Add additional weights. Use the second weight hanger if appropriate. Add water into the quadrant tank until the apparatus is level again. Record the additional weights and the level of the water ($h$). Use a ruler to measure the distance to the outer edge of the water surface from the planar surface (the "length" of the free surface, $b$).
Repeat the procedure for a full range of weights (at least 3 measurements for partially submerged and fully submerged cases)

Obtain the density of water and other materials used in the lab for the measured temperature from a reputable source (textbook, web). Note the citation
Calculate the volume of displaced water, $\Delta V$, for all objects
Determine the buoyancy force, $F_B$, on each object
For fully submerged objects, calculate the volume of the object based on displacement.
Use the measured mass and the density of the object to calculate the volume of the objects. How do they compare with volumes measured using water displacement?
For the floating object-Calculate the mass of the objectusing Archimedes principle. How does this mass compare to the measured value?
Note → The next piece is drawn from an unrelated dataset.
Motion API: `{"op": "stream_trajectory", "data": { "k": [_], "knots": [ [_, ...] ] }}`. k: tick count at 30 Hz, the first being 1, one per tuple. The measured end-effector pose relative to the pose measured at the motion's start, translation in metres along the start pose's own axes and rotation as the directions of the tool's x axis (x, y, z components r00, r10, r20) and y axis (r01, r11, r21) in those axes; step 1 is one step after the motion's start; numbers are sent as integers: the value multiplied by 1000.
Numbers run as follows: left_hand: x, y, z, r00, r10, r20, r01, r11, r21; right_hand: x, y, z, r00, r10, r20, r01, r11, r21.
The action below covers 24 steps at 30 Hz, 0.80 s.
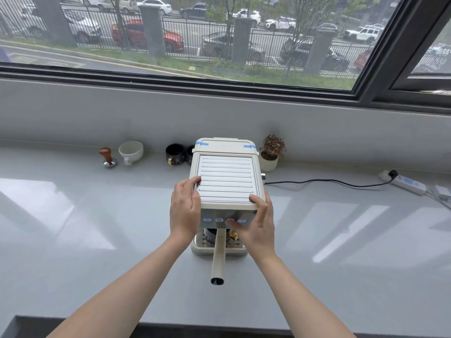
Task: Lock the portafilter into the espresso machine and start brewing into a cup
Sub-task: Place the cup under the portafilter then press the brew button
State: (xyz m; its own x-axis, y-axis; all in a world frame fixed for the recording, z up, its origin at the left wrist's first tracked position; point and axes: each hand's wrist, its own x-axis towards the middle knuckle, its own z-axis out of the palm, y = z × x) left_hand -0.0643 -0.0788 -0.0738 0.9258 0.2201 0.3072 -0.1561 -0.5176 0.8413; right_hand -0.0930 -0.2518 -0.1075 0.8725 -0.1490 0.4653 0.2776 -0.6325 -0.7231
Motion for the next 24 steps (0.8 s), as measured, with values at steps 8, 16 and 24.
{"op": "stream_trajectory", "data": {
  "k": [8,16,24],
  "knots": [
    [0,0,-1,1000,6,15,-6,1000,-13,0,7,-8,996,-57,62,60,997,-48],
    [3,-4,-6,997,27,72,-28,1000,5,-2,5,-9,998,-49,50,51,998,-48],
    [0,-3,-8,997,9,80,-5,999,-46,-3,3,-13,998,-26,49,30,996,-83]
  ]
}}
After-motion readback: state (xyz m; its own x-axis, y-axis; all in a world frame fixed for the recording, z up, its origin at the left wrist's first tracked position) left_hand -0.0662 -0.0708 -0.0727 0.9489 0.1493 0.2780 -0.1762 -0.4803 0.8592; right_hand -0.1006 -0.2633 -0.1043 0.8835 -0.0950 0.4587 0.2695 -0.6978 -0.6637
Calculate moment (M) for generated by each applied weight.
Using the $\sum{M} = 0$ principle calculate the approximate vertical force for each set of measurements. This force acts at a distance of $\frac{3b}{8}$ from the planar surface. While this is strictly true only for partially submerged conditions; it is a first-order approximation for the fully submerged case as well.
Plot moment M ($Nm$) vs. height of depth of liquid, $h$ (m) for the fully submerged dataset. Fit a straight line and compute the coefficient of determination $R^2$.
Use the slope of the line from previous step - which is equal to $- \frac{\gamma_w W}{2}(R_2^2-R_1^2)$. Using R1 = 100 mm and R2= 200 mm, calculate the weight of water per unit volume ($\gamma_w$). Compare this value to the specific weight reported in the literature for the measured temperature.
For the partially submerged dataset plot $M + \frac{\gamma_w W R_2^2 h}{2}$ versus $h^3$. Fit a straight line and evaluate the adequacy of the fit using the coefficient of determination $R^2$.

What is Archimedes principle?
A rock is thrown in a beaker of water and it sinks to the bottom. Is the buoyant force on the rock greater than, less than, or equal to the weight of the rock? Explain your answer
An embankment that is 50 m high x 20 m wide is to be constructed to hold water. Assuming the embankment is to be constructed using concrete of density 2600 $\frac{kg}{m3}$, what is the minimum thickness necessary to withhold the water when full such that there is no over-turning. Assume the embankment is a cuboid. Hint: the moment exerted by the embankment at the bottom must balance the moment exerted by the water.

Trial	mass (grams)	$h$ mm	$b$ mm
1			180
2			180
3			180
4			180
5			180